● **WHAT IS BEING ASKED**
Type again, exactly, the lines below from the start through the line that includes "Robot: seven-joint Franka".

● **EXERCISE MATERIALS**
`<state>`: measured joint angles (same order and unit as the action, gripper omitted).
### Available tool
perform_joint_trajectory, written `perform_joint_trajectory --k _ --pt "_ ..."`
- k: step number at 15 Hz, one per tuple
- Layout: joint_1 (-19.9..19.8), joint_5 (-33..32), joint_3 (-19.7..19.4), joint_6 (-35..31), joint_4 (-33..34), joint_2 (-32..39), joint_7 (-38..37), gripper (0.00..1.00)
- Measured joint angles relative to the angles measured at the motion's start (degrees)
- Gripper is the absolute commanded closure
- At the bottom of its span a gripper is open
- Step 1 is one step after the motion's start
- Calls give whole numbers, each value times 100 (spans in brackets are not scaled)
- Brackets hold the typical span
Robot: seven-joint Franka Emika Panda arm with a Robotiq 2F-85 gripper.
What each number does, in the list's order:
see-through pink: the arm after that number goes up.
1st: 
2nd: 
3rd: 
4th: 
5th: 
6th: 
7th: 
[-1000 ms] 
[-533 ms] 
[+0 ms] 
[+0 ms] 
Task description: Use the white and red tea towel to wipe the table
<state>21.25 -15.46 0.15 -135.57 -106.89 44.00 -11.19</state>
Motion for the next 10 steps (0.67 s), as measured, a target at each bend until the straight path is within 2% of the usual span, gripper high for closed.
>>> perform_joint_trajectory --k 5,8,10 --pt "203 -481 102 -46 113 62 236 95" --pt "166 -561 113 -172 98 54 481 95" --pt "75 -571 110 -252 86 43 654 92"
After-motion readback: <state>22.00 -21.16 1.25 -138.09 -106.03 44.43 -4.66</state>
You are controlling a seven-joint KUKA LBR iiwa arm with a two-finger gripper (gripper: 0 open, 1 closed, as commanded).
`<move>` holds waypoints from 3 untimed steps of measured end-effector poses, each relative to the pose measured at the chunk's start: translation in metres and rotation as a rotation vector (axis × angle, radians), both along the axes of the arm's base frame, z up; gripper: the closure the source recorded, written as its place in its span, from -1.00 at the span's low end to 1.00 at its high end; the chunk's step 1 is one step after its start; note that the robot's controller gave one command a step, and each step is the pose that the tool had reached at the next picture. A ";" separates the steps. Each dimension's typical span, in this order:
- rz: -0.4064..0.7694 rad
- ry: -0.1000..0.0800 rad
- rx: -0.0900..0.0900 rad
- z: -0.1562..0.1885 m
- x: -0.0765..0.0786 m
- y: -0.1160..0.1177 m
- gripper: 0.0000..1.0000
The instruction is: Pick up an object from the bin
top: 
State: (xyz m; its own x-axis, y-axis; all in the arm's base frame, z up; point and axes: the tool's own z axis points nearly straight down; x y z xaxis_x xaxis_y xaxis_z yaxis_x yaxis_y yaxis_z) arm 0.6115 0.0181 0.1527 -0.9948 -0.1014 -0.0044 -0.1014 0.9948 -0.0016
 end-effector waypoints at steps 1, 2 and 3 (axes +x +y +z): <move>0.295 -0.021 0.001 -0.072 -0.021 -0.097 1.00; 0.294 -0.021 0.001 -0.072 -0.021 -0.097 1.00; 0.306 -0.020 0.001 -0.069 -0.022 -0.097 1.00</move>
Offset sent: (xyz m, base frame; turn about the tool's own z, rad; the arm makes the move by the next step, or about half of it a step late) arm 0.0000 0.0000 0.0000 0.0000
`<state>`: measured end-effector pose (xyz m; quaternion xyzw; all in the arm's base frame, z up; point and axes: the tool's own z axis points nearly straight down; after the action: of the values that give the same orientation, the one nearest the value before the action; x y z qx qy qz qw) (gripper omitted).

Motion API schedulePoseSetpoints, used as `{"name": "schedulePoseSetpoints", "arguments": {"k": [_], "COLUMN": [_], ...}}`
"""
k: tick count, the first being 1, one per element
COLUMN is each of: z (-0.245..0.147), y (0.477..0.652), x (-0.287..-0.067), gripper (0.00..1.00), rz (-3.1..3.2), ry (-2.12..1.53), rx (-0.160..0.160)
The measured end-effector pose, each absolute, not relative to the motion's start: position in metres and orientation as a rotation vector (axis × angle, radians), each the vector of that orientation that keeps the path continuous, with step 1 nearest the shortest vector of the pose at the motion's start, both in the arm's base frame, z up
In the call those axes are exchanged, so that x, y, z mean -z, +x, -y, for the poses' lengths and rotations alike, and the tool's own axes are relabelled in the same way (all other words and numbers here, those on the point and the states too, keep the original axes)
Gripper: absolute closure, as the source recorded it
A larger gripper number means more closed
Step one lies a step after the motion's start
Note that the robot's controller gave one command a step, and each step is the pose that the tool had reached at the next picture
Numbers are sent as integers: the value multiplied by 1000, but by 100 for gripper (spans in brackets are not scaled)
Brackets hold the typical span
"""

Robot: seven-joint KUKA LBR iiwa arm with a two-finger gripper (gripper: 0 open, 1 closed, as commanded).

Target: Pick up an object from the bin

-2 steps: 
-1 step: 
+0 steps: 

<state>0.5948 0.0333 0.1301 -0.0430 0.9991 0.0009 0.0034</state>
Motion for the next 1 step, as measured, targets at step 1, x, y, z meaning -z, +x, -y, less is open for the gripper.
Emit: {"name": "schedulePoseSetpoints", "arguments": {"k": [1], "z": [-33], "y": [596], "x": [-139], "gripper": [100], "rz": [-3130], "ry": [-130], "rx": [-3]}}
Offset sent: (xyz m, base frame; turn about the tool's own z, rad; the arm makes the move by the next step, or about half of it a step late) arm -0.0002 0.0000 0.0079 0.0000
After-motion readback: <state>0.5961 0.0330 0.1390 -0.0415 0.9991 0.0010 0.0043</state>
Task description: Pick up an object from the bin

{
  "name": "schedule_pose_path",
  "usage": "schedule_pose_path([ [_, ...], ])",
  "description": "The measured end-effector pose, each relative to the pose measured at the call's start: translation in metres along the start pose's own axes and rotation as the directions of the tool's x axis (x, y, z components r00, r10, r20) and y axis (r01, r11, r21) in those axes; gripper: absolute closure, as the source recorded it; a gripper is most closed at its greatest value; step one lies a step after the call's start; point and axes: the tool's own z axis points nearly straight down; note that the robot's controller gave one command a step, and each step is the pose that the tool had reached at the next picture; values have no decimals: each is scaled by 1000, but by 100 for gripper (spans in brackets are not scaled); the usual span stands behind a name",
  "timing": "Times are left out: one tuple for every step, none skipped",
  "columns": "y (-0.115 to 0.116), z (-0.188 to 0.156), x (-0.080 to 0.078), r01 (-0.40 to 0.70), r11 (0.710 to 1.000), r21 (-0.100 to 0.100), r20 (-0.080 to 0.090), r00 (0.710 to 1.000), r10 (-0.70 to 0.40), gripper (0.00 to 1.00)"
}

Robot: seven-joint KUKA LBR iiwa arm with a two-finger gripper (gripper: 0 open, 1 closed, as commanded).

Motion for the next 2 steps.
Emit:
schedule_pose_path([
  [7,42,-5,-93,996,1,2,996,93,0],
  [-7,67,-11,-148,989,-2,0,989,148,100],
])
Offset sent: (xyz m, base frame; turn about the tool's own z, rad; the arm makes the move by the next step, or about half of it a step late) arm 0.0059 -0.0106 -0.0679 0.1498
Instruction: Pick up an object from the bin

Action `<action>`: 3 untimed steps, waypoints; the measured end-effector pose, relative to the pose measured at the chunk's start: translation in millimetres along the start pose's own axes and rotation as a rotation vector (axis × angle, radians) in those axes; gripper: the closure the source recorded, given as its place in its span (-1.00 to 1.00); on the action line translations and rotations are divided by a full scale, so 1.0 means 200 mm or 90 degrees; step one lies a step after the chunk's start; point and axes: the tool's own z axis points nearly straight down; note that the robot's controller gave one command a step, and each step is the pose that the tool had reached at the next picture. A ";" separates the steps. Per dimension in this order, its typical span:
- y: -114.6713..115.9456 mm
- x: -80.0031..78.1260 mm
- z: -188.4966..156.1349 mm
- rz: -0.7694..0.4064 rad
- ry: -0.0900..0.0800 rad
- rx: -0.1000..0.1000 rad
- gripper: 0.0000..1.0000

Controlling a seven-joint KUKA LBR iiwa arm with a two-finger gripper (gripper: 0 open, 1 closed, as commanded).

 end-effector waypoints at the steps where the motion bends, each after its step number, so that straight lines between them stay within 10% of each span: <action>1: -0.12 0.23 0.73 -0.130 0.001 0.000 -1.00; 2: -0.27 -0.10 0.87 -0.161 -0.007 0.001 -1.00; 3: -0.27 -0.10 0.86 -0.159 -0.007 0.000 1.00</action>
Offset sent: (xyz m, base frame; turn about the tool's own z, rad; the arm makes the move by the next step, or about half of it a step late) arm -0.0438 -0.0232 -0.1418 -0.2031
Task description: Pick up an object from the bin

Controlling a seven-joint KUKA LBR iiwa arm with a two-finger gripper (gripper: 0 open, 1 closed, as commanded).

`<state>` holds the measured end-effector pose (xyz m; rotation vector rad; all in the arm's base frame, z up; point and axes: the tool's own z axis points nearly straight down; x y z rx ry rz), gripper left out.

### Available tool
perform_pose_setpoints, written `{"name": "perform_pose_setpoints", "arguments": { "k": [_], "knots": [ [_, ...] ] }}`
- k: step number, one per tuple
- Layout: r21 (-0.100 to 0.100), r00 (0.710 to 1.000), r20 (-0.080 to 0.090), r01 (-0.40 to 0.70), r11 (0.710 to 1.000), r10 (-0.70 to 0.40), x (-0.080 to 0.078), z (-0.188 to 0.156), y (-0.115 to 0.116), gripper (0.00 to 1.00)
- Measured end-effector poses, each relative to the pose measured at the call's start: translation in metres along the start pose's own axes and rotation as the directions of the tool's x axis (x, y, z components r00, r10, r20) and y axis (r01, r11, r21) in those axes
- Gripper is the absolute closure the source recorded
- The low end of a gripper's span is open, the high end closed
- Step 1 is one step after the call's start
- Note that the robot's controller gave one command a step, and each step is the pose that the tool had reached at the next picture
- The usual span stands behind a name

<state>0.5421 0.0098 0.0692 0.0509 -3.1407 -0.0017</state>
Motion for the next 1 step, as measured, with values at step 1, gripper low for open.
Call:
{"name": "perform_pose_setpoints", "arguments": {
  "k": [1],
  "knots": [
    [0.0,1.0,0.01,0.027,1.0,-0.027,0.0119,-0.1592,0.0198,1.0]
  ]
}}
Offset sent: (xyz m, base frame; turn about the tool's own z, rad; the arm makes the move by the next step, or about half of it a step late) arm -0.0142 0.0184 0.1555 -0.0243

● **SOLUTION**
`<state>`: measured joint angles (same order and unit as the action, gripper omitted).
### Available tool
perform_joint_trajectory, written `perform_joint_trajectory --k _ --pt "_ ..."`
- k: step number at 15 Hz, one per tuple
- Layout: joint_1 (-19.9..19.8), joint_5 (-33..32), joint_3 (-19.7..19.4), joint_6 (-35..31), joint_4 (-33..34), joint_2 (-32..39), joint_7 (-38..37), gripper (0.00..1.00)
- Measured joint angles relative to the angles measured at the motion's start (degrees)
- Gripper is the absolute commanded closure
- At the bottom of its span a gripper is open
- Step 1 is one step after the motion's start
- Calls give whole numbers, each value times 100 (spans in brackets are not scaled)
- Brackets hold the typical span
Robot: seven-joint Franka Emika Panda arm with a Robotiq 2F-85 gripper.

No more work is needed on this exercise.